At the end of a maze of corridors in an anonymous building at Leeds University is a locked door. "It's a little warm in here," says Professor Mike Hollingdale as he leads the way inside. In fact the atmosphere hits you in the face like a hot flannel, causing beads of perspiration spontaneously to erupt across your forehead.

The small, white-walled room is bare save for a sink and a couple of laboratory benches. On one bench is an array of what look like washing- up bowls, each containing a few inches of water. Inside these, swarms of brown larvae dart frantically, or cluster around pellets of dog meal. On the other bench are a pair of cages draped in white mesh. From these comes a familiar, slightly irritating high-pitched whine.

The stuffy, humid room is a mosquito hatchery. It is part of a facility - unique in this country - capable of growing cultures of Plasmodium falciparum - the most important of the four species of the Plasmodium parasite responsible for one of the world's most insidious and devastating diseases, one that kills about three million people each year, mostly children. Professor Hollingdale is on the trail of the Holy Grail of tropical medicine - the development of a malaria vaccine.

The problem of malaria is worsening, and many experts believe that the only realistic solution is the development of a vaccine. But more than two decades of apparent breakthroughs followed by disappointing setbacks have shown that the challenge is far from straightforward.
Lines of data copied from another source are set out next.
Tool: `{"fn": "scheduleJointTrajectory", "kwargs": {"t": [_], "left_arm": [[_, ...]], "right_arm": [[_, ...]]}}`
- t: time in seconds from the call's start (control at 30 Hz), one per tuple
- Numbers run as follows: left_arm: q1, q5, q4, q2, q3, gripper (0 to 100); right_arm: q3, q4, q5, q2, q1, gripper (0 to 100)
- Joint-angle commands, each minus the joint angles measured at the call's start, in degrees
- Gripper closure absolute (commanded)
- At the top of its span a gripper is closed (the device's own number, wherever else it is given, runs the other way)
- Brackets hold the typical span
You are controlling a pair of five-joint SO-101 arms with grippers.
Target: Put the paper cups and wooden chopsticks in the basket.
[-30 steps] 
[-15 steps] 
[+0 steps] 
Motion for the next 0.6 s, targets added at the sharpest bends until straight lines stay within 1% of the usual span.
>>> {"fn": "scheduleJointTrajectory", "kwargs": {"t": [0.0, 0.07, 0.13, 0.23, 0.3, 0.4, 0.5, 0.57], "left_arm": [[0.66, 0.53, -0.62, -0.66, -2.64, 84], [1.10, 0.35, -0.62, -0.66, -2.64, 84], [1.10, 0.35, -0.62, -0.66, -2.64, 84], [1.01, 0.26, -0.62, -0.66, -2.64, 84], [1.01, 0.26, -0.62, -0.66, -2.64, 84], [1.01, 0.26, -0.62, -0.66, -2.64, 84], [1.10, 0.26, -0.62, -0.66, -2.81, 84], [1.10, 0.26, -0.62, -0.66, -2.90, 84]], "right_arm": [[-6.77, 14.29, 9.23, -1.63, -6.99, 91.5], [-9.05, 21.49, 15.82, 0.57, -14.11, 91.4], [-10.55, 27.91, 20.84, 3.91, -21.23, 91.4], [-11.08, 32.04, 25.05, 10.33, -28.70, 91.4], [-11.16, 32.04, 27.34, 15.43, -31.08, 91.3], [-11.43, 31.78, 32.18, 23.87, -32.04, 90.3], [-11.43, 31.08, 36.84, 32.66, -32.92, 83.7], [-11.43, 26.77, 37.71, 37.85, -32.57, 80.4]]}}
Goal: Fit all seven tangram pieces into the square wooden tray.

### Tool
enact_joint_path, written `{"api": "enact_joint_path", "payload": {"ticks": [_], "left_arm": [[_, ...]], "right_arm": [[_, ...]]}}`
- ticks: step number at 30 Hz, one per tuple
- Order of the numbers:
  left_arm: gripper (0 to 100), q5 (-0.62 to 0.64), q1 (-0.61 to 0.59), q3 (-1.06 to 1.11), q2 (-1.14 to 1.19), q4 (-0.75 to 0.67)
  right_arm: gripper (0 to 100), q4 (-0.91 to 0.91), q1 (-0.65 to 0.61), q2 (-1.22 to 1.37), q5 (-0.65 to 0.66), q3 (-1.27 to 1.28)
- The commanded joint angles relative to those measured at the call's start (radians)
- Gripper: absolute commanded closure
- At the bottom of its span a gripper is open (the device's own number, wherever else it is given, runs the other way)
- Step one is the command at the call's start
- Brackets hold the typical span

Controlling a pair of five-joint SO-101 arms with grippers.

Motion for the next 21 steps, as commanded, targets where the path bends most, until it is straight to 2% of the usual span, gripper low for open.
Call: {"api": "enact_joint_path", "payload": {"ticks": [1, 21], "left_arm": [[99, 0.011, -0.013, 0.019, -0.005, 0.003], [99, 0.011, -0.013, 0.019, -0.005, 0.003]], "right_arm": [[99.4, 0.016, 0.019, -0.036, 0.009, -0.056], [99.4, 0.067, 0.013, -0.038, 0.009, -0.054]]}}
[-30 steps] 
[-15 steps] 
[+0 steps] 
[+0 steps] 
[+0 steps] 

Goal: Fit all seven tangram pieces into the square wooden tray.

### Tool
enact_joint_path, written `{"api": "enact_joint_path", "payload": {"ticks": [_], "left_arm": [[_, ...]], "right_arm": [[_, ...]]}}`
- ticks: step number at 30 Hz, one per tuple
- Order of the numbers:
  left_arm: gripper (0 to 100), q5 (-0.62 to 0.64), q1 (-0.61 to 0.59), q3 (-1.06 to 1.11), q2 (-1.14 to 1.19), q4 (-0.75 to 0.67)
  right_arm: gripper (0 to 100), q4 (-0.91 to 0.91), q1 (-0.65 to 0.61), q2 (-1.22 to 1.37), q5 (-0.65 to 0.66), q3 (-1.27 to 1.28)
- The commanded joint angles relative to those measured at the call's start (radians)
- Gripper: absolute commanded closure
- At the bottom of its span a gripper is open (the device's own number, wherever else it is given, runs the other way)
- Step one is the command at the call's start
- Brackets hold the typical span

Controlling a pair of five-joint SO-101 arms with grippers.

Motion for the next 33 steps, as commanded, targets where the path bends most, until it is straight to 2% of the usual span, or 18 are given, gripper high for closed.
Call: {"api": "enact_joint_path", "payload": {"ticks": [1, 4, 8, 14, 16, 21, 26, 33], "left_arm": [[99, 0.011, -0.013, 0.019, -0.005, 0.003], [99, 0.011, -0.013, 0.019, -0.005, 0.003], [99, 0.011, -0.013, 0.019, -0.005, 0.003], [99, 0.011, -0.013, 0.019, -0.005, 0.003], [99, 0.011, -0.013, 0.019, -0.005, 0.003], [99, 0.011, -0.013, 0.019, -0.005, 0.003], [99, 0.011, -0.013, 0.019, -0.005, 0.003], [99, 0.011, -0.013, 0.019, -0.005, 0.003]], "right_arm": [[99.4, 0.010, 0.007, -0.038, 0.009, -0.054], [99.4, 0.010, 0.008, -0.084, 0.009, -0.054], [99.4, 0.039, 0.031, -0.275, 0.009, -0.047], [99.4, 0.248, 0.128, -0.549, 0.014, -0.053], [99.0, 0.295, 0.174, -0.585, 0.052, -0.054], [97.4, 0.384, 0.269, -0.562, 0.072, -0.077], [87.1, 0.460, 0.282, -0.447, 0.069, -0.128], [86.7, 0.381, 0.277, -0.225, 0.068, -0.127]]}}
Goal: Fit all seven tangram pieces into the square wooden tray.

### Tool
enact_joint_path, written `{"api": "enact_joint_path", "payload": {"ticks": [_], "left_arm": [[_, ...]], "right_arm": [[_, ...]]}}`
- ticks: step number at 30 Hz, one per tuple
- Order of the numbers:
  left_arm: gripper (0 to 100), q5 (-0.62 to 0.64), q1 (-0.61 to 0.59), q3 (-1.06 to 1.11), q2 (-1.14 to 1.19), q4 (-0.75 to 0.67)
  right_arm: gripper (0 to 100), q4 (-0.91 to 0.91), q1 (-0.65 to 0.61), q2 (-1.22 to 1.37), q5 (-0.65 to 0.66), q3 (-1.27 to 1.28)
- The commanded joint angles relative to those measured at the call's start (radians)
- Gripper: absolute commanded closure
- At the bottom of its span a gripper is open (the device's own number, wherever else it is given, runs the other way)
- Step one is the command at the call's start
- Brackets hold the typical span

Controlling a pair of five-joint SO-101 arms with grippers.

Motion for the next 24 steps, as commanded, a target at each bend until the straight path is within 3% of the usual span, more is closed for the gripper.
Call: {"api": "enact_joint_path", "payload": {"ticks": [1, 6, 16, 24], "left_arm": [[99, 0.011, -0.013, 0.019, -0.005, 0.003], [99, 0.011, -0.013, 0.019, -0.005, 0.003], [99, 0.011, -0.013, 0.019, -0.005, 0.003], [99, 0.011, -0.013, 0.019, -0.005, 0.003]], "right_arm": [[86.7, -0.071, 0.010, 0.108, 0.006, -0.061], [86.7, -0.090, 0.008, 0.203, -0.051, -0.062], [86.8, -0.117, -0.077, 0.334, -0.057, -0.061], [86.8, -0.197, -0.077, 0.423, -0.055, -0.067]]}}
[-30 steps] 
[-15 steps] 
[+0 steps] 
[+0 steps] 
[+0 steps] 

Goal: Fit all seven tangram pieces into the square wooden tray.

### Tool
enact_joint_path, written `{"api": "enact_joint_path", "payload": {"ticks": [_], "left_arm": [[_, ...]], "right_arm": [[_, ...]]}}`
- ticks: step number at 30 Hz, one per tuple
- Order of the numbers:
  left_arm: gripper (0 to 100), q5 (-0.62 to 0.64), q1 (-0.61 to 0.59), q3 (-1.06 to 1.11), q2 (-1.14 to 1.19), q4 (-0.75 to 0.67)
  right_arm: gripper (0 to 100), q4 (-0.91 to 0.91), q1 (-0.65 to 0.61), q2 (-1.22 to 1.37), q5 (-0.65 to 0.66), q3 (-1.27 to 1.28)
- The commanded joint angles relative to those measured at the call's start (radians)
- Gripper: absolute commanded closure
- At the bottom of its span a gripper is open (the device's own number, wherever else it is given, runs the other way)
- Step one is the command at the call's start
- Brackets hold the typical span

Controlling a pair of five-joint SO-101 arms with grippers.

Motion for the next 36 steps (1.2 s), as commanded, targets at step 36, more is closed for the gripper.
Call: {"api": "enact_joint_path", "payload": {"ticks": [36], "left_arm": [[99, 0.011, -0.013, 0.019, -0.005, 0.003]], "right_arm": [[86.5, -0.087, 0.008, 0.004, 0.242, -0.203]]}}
Part of the difficulty undoubtedly lies in the complex life-cycle of the parasite. P. falciparum is a single-celled organism transmitted by the female mosquito. The form of the organism when it is inside the mosquito is called the sporozoite. When an infected mosquito bites someone, it injects around 100 sporozoites into their blood.

These travel in the bloodstream until they reach the liver. Here, a special protein on the surface of the sporozoite, termed CSP, recognises that it has arrived at the liver and anchors itself to the outside of the cell. The sporozoite then crosses into the liver. Once inside the liver cell, the organism changes shape, from being long and thin to being bloated and spherical. This is termed the schizont stage, and within the schizont thousands of nuclei begin to develop. Eventually maybe 20,000 daughter parasites will form.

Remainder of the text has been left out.